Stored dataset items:
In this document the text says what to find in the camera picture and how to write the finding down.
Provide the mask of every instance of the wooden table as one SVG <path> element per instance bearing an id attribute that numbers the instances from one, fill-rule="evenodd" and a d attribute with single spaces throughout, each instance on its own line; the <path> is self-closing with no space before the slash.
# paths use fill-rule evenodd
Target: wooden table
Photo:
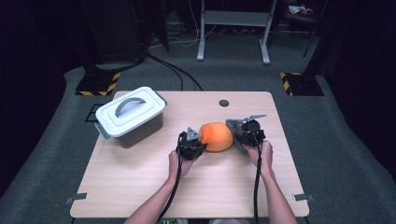
<path id="1" fill-rule="evenodd" d="M 119 91 L 116 97 L 126 93 Z M 266 139 L 274 146 L 273 168 L 277 182 L 295 216 L 309 213 L 306 201 L 292 194 L 304 193 L 272 95 L 263 91 L 160 91 L 168 102 L 163 127 L 130 148 L 113 138 L 98 137 L 78 193 L 72 217 L 128 217 L 163 183 L 168 174 L 168 154 L 176 148 L 178 135 L 192 127 L 199 131 L 208 122 L 257 119 Z M 220 100 L 229 101 L 227 107 Z M 253 190 L 256 167 L 235 146 L 221 152 L 204 152 L 179 183 L 177 194 L 164 217 L 254 217 Z M 259 216 L 268 217 L 264 184 L 259 185 Z"/>

About this task = Apart from the pictures, return every entry above exactly as given.

Result of the task =
In this document the text says what to find in the camera picture and how to write the finding down.
Provide the mask of every instance of the wooden table as one SVG <path> element per instance bearing an id attribute that numbers the instances from one, fill-rule="evenodd" and a d attribute with single spaces throughout, each instance on its own line; the <path> is self-closing with no space before the slash.
# paths use fill-rule evenodd
Target: wooden table
Photo:
<path id="1" fill-rule="evenodd" d="M 119 91 L 116 97 L 126 93 Z M 266 139 L 274 146 L 273 168 L 277 182 L 295 216 L 309 213 L 306 201 L 292 194 L 304 193 L 272 95 L 263 91 L 160 91 L 168 102 L 163 127 L 130 148 L 113 138 L 98 137 L 78 193 L 72 217 L 128 217 L 163 183 L 168 174 L 168 154 L 176 148 L 178 135 L 192 127 L 199 131 L 208 122 L 257 119 Z M 220 100 L 229 101 L 227 107 Z M 253 190 L 256 167 L 235 146 L 221 152 L 204 152 L 179 183 L 177 194 L 164 217 L 254 217 Z M 259 216 L 268 217 L 264 184 L 259 185 Z"/>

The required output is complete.